◆ WHAT TO PRODUCE: With the records below as input, work out how many lines include the word "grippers". Give only the number.

*** Opening of DATA FOR PROCESSING ***

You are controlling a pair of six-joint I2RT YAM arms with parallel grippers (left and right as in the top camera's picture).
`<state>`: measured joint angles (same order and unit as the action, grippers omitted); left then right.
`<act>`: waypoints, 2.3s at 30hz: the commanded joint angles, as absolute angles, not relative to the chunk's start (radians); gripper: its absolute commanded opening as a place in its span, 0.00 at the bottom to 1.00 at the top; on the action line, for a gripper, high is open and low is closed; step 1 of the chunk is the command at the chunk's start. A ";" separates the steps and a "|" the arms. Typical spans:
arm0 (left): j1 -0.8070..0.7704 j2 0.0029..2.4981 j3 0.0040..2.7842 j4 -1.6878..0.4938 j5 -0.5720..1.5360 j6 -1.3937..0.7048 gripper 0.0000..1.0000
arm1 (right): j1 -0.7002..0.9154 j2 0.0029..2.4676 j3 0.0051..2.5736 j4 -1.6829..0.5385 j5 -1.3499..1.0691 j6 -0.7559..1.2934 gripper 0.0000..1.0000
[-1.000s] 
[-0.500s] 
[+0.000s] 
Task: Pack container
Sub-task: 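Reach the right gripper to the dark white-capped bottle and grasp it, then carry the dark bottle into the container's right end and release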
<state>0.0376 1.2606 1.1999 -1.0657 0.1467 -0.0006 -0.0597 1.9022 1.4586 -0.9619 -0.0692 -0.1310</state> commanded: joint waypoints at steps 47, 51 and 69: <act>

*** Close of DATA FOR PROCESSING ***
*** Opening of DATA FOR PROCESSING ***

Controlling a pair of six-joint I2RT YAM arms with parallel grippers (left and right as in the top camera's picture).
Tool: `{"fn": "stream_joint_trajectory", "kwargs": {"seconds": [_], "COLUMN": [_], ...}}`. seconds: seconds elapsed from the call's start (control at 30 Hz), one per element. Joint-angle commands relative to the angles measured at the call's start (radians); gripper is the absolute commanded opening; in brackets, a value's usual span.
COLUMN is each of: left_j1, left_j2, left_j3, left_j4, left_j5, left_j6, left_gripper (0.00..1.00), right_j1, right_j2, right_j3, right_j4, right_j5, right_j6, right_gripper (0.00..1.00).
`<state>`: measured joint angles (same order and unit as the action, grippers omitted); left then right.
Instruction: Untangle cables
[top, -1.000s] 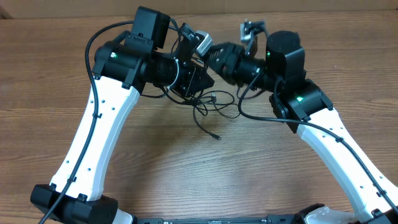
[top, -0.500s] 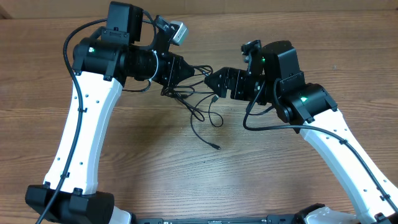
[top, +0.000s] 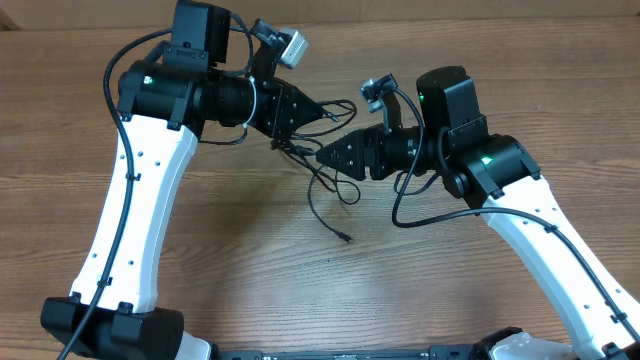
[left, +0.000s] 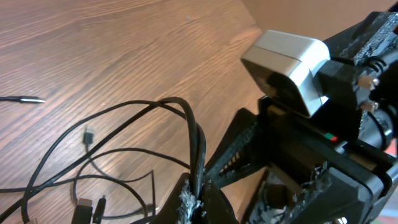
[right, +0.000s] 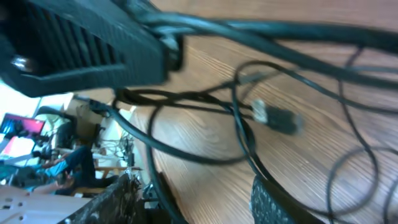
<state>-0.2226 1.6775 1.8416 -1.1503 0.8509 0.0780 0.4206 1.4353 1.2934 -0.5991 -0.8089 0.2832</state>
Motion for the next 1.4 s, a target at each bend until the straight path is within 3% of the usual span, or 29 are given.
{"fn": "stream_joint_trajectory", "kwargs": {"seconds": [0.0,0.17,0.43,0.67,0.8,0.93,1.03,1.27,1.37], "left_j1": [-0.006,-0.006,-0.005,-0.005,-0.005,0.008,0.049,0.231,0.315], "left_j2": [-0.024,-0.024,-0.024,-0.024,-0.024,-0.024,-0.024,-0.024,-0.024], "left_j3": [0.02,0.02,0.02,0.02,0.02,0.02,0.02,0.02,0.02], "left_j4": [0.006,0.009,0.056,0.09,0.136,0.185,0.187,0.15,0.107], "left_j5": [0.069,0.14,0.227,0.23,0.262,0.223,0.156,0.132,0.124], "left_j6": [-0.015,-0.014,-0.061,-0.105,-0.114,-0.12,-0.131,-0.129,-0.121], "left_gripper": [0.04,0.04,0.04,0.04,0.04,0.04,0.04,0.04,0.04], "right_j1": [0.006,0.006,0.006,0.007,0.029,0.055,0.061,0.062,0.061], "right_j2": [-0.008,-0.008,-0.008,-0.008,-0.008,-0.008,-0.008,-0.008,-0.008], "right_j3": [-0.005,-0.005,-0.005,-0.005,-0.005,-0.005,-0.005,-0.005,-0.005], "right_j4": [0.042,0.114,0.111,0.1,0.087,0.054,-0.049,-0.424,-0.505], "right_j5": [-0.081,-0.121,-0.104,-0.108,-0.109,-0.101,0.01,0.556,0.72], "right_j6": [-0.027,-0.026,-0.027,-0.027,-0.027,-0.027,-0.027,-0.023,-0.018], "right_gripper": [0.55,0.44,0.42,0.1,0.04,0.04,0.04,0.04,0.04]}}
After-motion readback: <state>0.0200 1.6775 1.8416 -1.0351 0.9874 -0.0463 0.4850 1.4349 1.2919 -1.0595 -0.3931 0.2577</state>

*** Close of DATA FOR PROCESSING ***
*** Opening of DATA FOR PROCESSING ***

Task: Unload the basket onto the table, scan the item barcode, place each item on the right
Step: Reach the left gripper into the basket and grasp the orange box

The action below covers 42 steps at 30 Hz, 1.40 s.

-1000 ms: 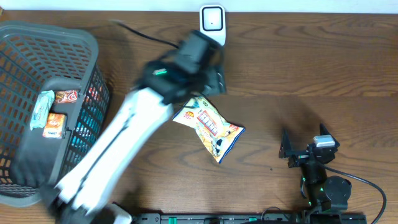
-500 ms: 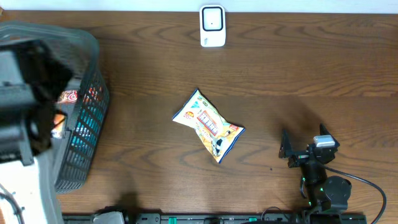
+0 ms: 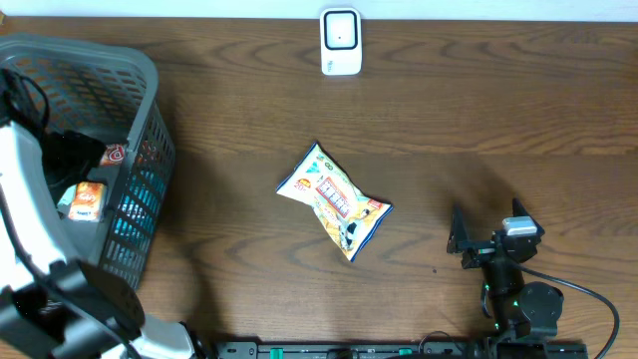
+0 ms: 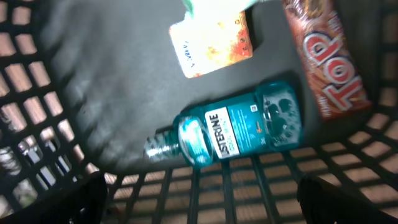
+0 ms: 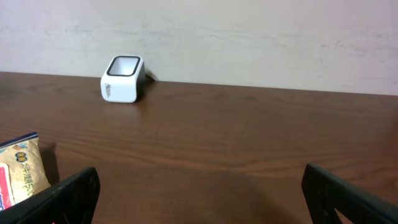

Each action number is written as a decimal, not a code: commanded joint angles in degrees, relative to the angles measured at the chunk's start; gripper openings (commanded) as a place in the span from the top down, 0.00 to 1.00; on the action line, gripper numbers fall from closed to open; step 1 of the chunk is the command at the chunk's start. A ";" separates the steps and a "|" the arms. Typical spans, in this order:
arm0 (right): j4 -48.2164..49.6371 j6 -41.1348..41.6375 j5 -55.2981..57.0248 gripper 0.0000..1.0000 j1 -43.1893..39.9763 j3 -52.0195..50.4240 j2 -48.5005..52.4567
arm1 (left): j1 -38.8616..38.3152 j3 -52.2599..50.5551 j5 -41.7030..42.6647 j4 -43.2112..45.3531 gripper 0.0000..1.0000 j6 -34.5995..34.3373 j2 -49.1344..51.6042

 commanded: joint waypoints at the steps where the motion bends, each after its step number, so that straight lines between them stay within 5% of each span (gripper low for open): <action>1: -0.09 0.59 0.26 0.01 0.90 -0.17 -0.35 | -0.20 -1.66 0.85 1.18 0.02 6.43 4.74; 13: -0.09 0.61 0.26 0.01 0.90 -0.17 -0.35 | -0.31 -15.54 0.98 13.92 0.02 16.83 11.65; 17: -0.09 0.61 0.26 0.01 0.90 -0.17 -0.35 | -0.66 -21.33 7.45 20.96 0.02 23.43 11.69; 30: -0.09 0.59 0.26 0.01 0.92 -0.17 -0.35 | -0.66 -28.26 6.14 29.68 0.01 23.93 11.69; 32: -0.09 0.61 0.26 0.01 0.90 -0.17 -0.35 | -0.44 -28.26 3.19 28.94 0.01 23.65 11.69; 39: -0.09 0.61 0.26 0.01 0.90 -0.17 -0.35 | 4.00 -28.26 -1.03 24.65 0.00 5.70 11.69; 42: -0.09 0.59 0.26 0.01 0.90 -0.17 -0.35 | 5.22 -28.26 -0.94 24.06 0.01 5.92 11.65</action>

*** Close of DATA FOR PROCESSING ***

◆ TASK RESPONSE: 4